- WHAT YOU NEED TO DO: Determine how many lines in the following listing include "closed". Respond with that number only.
***
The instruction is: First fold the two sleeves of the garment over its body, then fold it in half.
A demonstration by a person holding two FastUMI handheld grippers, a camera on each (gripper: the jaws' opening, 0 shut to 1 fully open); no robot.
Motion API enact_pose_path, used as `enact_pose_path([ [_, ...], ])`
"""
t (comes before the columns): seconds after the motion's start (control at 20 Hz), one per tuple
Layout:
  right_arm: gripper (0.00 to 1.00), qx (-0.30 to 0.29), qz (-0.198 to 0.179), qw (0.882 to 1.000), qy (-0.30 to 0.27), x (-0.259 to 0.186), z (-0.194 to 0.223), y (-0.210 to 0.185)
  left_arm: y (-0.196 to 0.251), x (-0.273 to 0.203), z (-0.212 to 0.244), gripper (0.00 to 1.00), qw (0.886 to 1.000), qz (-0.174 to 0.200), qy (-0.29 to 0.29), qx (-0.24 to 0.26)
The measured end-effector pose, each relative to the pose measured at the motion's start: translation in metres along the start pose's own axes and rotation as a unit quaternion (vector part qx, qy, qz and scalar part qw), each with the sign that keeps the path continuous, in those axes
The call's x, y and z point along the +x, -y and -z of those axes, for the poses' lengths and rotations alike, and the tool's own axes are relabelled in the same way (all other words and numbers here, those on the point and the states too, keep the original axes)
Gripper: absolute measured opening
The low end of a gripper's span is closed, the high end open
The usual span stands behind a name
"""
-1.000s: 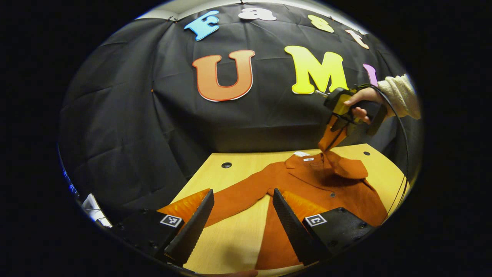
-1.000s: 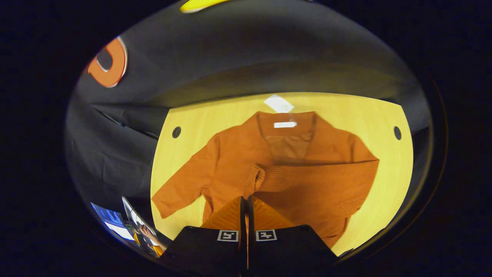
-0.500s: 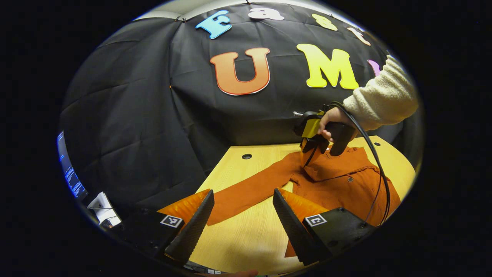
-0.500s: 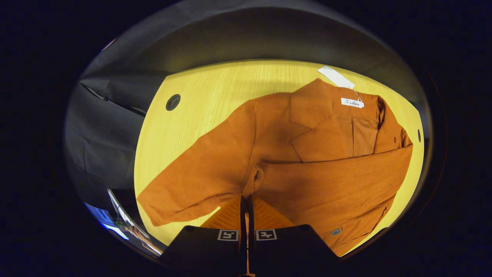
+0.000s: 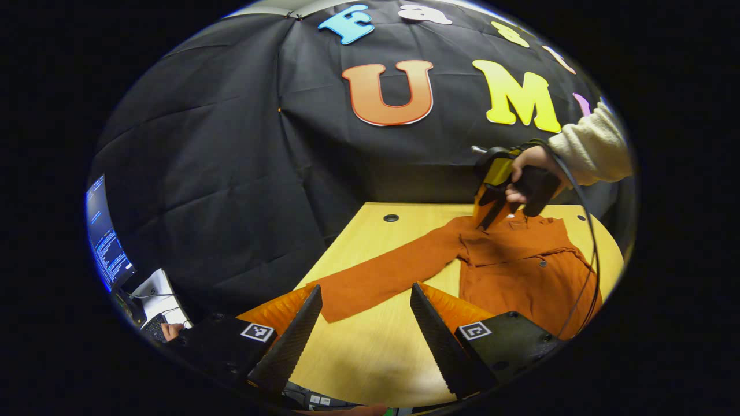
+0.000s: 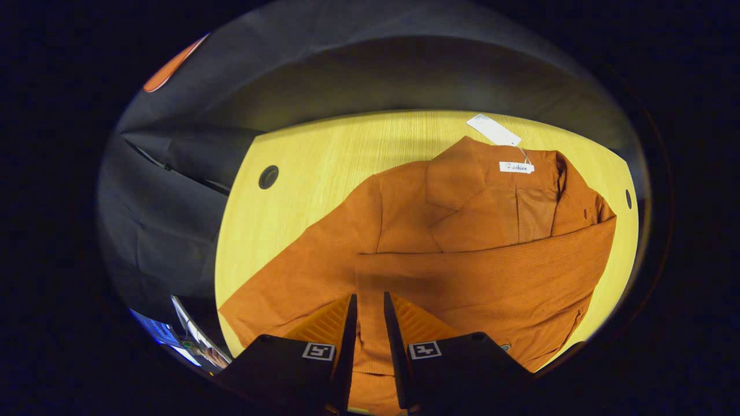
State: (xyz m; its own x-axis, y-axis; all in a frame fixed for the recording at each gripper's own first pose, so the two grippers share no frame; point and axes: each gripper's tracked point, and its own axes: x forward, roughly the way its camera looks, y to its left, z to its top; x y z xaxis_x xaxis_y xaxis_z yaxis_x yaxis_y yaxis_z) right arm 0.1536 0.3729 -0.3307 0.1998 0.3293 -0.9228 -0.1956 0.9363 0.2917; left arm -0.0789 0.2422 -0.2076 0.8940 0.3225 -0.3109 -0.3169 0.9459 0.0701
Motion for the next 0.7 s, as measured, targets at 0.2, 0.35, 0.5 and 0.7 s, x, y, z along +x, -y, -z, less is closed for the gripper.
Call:
enact_pose_path([
  [0.2,0.68,-0.009,-0.026,0.999,0.031,-0.054,-0.002,0.018,-0.032,0.035,0.008,1.00,0.996,-0.059,-0.050,-0.041],
  [0.35,0.82,-0.037,-0.008,0.997,0.060,-0.095,0.005,0.054,-0.050,0.066,0.024,1.00,0.989,-0.093,-0.090,-0.069],
  [0.5,0.89,-0.044,0.026,0.996,0.079,-0.129,0.026,0.098,-0.063,0.093,0.060,1.00,0.975,-0.121,-0.151,-0.107],
  [0.7,0.92,-0.055,0.046,0.992,0.102,-0.153,0.063,0.134,-0.065,0.127,0.099,1.00,0.957,-0.138,-0.213,-0.138],
])
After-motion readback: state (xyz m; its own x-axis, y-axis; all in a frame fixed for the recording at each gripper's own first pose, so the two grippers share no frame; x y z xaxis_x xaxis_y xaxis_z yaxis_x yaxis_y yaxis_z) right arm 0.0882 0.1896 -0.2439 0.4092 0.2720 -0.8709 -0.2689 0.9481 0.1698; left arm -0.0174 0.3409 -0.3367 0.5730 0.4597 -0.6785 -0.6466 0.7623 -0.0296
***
- REPLY: 2